## What this task involves
Among the records that follow, set down only the lines from the one containing "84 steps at" to the one containing "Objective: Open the", both included, exactly.
--- Supplied material ---
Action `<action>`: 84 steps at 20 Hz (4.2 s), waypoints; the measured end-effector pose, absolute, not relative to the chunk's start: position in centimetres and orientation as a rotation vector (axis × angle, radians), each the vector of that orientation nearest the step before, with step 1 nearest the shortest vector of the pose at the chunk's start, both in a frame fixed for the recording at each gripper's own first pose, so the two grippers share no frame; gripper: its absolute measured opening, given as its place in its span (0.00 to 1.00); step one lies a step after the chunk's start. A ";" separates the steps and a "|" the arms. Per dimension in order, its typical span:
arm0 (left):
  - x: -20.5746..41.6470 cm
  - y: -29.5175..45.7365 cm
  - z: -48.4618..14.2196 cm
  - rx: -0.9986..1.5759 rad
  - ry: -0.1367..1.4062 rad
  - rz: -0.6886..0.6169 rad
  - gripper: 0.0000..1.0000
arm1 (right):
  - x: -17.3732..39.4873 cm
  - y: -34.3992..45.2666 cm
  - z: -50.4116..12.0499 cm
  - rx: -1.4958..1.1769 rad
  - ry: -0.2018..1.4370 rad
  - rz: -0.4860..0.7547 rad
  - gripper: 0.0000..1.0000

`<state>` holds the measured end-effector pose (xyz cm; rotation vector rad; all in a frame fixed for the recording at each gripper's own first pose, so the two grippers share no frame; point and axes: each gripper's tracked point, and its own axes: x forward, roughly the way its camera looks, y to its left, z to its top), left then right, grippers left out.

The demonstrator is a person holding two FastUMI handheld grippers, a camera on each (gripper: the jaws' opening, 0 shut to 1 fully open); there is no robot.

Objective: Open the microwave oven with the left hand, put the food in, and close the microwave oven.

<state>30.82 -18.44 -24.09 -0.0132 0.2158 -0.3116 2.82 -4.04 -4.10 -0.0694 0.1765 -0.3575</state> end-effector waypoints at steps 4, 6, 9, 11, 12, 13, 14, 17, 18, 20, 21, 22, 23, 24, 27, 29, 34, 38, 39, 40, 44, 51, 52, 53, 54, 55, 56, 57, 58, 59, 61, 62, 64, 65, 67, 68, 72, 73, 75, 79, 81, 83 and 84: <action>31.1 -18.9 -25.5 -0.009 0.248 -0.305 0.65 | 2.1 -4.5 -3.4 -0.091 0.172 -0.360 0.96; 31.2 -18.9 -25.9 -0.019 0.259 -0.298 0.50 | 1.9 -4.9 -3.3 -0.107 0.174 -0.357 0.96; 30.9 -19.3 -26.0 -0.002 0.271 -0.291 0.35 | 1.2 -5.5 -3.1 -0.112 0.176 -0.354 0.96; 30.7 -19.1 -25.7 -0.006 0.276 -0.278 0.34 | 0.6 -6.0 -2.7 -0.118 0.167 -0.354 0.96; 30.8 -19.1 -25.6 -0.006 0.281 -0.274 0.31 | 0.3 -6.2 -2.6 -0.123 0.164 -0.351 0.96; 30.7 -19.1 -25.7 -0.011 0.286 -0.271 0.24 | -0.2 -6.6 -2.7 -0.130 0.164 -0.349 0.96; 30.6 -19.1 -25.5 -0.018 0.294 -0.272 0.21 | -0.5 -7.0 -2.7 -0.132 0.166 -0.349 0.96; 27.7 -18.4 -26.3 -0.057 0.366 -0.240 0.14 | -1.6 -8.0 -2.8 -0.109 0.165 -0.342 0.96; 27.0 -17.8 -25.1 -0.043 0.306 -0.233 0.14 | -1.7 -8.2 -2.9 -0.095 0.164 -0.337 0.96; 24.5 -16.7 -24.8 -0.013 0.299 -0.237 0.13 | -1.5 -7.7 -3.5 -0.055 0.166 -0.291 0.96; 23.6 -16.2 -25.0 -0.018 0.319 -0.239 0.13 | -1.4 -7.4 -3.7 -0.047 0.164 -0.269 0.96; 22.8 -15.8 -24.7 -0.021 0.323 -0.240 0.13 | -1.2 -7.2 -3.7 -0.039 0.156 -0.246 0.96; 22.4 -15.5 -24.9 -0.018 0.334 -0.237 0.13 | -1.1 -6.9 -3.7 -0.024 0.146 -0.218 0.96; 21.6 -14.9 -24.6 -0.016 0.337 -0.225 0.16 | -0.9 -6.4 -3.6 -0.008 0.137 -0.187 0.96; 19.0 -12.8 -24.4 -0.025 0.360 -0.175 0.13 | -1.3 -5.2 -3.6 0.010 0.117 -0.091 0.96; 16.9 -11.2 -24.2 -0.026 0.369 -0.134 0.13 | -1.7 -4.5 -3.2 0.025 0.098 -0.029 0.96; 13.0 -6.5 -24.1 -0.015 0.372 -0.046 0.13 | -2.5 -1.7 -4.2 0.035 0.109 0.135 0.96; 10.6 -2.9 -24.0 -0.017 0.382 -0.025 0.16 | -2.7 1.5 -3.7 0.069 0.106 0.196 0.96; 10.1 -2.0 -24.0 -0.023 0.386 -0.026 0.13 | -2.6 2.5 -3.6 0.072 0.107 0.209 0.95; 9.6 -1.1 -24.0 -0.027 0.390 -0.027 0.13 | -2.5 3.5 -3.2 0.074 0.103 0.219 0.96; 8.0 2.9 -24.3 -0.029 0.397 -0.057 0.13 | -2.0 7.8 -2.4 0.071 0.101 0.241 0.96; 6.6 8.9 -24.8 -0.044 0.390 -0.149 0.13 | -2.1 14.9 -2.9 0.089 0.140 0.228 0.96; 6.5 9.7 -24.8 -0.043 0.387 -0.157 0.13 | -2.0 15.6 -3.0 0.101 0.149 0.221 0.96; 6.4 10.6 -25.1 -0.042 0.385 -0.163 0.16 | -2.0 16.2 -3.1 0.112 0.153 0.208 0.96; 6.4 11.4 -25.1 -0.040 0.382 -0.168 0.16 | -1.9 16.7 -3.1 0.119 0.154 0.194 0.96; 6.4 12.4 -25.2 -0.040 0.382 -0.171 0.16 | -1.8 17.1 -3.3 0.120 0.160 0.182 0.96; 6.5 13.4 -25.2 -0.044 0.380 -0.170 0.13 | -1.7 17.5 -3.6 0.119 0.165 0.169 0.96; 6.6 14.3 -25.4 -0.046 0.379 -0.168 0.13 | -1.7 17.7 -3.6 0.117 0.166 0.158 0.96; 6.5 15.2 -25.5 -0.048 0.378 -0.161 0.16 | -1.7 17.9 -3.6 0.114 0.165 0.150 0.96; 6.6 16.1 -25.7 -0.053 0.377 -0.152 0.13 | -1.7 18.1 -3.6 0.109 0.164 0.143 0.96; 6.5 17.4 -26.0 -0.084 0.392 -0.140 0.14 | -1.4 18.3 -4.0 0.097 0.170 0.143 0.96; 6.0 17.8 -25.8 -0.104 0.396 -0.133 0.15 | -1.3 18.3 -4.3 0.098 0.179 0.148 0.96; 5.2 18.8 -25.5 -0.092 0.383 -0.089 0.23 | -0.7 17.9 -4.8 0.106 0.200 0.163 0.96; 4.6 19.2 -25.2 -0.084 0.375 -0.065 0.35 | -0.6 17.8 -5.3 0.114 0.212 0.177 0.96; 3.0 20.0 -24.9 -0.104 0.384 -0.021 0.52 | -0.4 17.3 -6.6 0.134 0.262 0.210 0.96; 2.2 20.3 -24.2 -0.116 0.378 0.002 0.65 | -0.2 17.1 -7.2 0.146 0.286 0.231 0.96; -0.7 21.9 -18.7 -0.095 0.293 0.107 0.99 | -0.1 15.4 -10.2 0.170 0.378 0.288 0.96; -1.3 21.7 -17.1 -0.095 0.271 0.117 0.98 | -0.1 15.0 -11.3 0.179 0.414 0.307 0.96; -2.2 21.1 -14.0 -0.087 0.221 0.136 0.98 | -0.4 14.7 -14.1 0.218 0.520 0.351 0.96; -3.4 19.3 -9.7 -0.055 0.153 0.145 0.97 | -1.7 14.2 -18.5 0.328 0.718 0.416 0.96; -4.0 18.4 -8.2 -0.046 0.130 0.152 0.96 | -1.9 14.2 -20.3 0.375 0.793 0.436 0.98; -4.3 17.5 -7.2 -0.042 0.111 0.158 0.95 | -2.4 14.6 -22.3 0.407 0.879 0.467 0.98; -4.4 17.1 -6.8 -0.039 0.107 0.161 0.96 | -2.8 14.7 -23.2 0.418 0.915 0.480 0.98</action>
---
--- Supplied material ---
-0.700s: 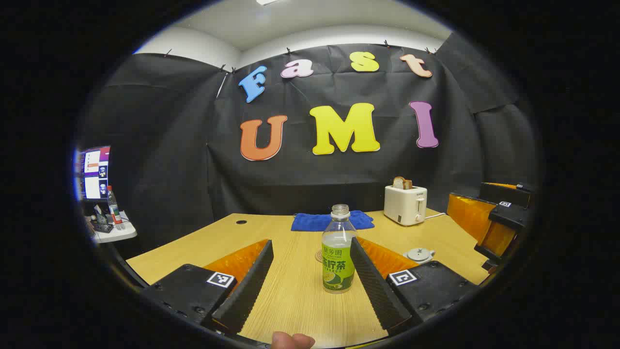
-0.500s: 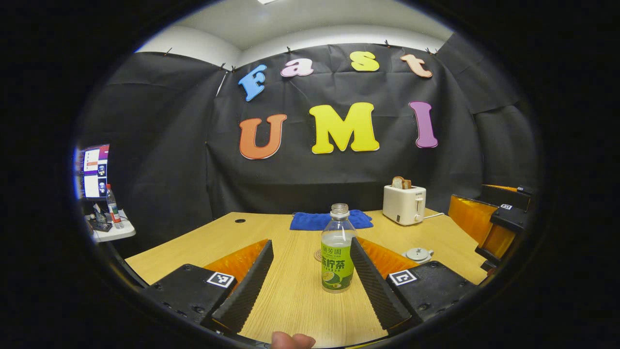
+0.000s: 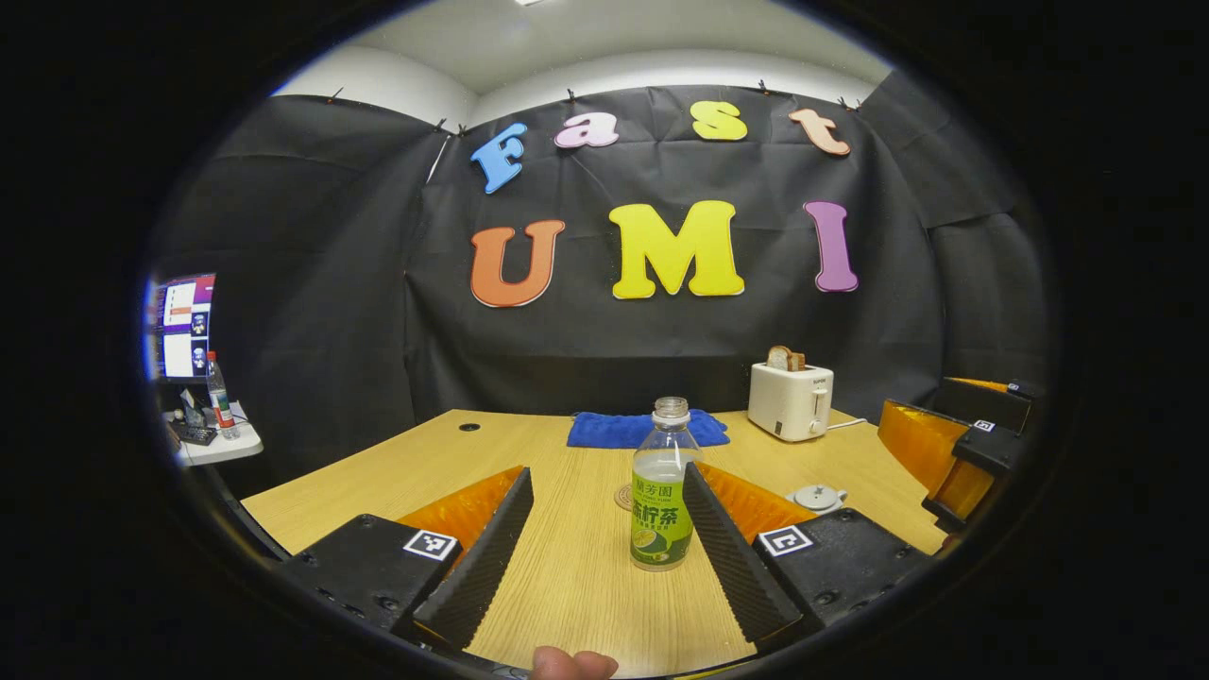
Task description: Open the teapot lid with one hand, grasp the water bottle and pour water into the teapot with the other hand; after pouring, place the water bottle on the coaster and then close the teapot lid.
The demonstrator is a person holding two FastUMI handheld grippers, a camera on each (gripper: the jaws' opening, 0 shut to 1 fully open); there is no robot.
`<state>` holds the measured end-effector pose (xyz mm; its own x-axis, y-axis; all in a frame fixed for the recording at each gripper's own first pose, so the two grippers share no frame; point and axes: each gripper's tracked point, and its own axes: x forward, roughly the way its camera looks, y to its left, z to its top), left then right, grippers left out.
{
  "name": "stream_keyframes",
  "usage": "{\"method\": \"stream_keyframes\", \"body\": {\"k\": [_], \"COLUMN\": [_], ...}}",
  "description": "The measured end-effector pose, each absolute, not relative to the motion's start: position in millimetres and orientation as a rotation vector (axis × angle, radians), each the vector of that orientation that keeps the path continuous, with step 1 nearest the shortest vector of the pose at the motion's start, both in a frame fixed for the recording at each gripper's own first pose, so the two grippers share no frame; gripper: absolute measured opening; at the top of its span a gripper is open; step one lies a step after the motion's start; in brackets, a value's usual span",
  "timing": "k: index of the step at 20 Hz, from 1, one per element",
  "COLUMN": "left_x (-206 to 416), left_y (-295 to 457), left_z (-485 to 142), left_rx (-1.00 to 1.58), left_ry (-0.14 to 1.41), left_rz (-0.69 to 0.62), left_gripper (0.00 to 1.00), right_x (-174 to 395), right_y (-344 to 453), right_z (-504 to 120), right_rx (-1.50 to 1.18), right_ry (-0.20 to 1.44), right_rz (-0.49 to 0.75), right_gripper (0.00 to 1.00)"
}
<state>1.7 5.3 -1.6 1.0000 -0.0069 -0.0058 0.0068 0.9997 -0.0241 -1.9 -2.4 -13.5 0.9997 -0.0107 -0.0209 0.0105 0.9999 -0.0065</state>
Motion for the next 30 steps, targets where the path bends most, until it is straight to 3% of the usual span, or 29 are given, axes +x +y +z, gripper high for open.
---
## Finished exercise
Action `<action>`: 84 steps at 20 Hz (4.2 s), waypoints; the measured end-effector pose, absolute, not relative to the chunk's start: position in centimetres and orientation as a rotation vector (axis × angle, radians), each the vector of that orientation nearest the step before, with step 1 nearest the shortest vector of the pose at the chunk's start, both in a frame fixed for the recording at each gripper's own first pose, so the two grippers share no frame; gripper: its absolute measured opening, given as its place in its span (0.00 to 1.00); step one lies a step after the chunk's start. A ";" separates the steps and a "|" the arms. Per dimension in order, its typical span:
arm0 (left):
  - x: -20.5746..41.6470 cm
  - y: -29.5175..45.7365 cm
  - z: -48.4618..14.2196 cm
  - rx: -0.9986..1.5759 rad
  - ry: -0.1367..1.4062 rad
  - rz: -0.6886..0.6169 rad
  - gripper: 0.0000..1.0000
arm1 (right):
  - x: -17.3732..39.4873 cm
  - y: -34.3992..45.2666 cm
  - z: -50.4116..12.0499 cm
  - rx: -1.4958..1.1769 rad
  - ry: -0.2018..1.4370 rad
  - rz: -0.4860..0.7547 rad
  - gripper: 0.0000..1.0000

`<state>` holds the measured end-effector pose (xyz cm; rotation vector rad; all in a frame fixed for the recording at each gripper's own first pose, so the two grippers share no frame; point and axes: each gripper's tracked point, and its own axes: x forward, roughly the way its camera looks, y to its left, z to its top), left then right, grippers left out.

The demonstrator is a person holding two FastUMI handheld grippers, a camera on each (gripper: the jaws' opening, 0 shut to 1 fully open); there is no robot.

Objective: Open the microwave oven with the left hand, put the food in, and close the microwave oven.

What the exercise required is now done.